Pour un suezmax de cinq ans, dont la valeur est de 75 M$, une prime de risque de guerre de 0,3 % équivaut à 225 000 $ par voyage. Il faut ensuite ajouter 75 000 $ pour un dixième de point de pourcentage, soit 525 000 $. Chacun fera ses calculs en ayant les yeux rivés sur la courbe des taux d'affrètement à temps équivalent (Baltic Dirty Tanker Index).
Équilibre pétrolier pas modifié
Pour Ewa Manthey et Warren Patterson, spécialistes en matière de matières premières chez ING, le détournement d'un nombre croissant de pétroliers n’a pas entraîné à ce stade « d'incapacité à acheminer le pétrole vers sa destination ni de baisse de l'offre de pétrole ».

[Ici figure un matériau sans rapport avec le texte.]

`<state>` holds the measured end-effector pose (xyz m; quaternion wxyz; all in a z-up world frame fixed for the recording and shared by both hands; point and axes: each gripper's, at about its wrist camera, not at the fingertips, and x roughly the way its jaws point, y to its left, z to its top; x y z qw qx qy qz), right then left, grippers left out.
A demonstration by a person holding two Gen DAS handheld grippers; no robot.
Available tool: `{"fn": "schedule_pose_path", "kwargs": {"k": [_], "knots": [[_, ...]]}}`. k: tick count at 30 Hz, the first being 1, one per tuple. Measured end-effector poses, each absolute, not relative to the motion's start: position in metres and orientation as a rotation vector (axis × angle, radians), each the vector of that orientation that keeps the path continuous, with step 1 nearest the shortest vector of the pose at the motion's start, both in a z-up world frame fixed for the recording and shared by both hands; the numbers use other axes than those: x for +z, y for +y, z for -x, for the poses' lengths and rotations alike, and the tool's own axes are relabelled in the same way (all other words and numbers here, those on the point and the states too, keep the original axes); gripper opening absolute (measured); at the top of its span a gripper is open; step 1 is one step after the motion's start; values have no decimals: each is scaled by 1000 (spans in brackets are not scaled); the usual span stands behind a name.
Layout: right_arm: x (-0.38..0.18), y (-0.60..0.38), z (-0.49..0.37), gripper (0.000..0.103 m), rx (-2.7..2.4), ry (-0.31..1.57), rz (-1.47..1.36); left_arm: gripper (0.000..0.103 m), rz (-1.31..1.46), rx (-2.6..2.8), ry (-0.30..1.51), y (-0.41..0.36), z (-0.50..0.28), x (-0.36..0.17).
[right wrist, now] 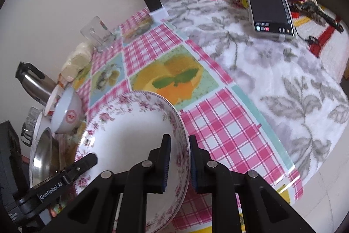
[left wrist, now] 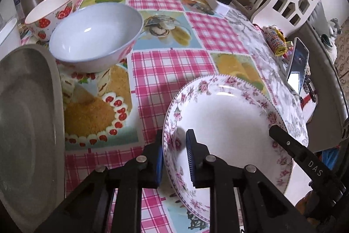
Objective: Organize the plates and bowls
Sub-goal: 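Lift the floral plate with the right gripper and carry it toward the steel plate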
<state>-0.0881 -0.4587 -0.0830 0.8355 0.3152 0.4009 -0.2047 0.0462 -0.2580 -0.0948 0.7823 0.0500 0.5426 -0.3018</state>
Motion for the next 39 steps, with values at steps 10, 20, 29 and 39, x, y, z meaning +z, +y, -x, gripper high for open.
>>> {"fn": "schedule_pose_path", "kwargs": {"k": [10,20,29,39], "knots": [[-75,-458,93,18,-414,812,-670,20,-107,-693,1106,-254,-43,-71],[-47,-445,97,18,-403,707,-661,20,-94,-740,994,-239,-36,-30],[-28,-422,90,18,-374,661,-636,20,-48,-744,975,-208,-44,-19],[-18,-382,66,18,-312,672,-597,20,7,-703,963,-161,-61,-10]]}}
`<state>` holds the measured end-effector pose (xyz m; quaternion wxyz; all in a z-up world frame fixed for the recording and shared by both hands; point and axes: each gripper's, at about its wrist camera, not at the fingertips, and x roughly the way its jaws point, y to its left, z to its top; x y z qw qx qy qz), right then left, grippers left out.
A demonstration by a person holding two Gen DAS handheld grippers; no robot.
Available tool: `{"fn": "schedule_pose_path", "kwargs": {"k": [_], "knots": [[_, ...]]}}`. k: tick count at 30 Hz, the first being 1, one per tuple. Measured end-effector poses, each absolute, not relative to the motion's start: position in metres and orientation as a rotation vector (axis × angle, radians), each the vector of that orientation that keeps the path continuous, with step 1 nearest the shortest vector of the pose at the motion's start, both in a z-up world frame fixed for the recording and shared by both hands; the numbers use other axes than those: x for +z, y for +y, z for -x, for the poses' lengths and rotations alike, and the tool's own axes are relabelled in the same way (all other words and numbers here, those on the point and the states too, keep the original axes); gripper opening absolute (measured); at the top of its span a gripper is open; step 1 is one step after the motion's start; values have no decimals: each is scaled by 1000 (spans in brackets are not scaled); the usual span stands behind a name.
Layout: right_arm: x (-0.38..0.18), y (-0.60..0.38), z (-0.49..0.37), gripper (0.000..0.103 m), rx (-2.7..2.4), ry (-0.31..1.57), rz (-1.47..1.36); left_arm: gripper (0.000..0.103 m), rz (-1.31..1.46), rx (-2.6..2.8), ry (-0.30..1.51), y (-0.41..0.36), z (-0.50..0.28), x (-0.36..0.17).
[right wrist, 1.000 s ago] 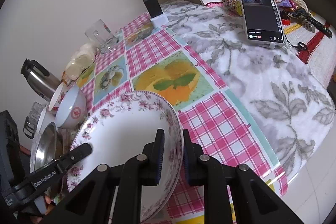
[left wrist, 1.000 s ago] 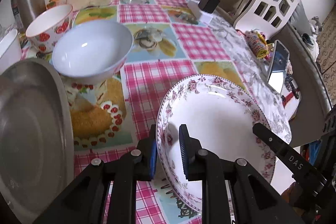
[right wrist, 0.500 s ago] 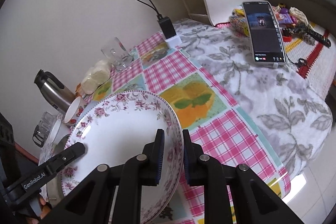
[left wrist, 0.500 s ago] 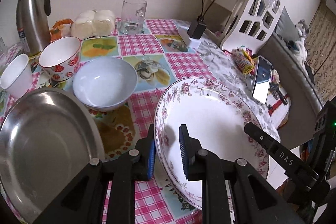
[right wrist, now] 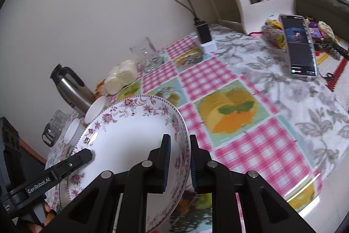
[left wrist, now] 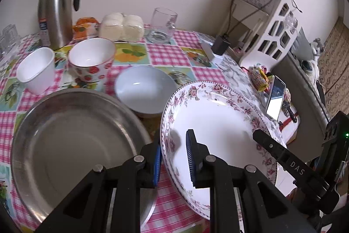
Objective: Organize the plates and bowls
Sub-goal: 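Lift the floral plate with the right gripper and carry it toward the steel plate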
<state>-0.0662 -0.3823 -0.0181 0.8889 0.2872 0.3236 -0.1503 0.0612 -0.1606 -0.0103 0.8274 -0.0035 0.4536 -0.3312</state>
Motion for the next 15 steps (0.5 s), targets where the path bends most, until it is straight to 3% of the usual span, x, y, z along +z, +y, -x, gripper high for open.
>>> {"fn": "schedule_pose_path", "kwargs": {"k": [15], "knots": [[-11,-306,23,20,-183,712,-516,23,102,-616,962,-74,-87,-7]]}}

Les analystes de la banque d’affaires n’excluent toutefois pas une tension sur les raffineries, « car leurs chaînes d'approvisionnement s'adaptent à l'allongement des transit-time », et sur la disponibilité des pétroliers « pour faire face à des voyages plus longs ».
Pour rappel, un peu plus de 20 millions de barils par jour de pétrole transitent par le détroit, ce qui équivaut à environ 20 % de la consommation mondiale. Or, en dehors de certains flux saoudiens et émiratis acheminés par oléoduc, « il n'existe pas d'autres voies d'acheminement pour l'essentiel des flux en provenance du golfe Persique. Le détroit d'Ormuz est la seule option possible », rappellent-ils.
À quelque chose malheur est bon
La reconfiguration des flux de GNL, consécutive à la guerre en Ukraine qui a entraîné la suspension des approvisionnements par la Russie, ex-premier fournisseur de l’UE, pourrait être de bon aloi.
Avec la réorientation du GNL américain de l’Asie vers l’Europe, ce sont autant de flux qui ne devront pas passer par la mer Rouge et le canal de Suez et n'auront pas à emprunter la route plus longue qui contourne l'Afrique du Sud.
Les prix du pétrole sont en hausse mais encore en dessous de 73 $ le baril à New York. Les analystes s'attendent à ce que l'incertitude régnant sur les marchés lui donne un coup de chauffe.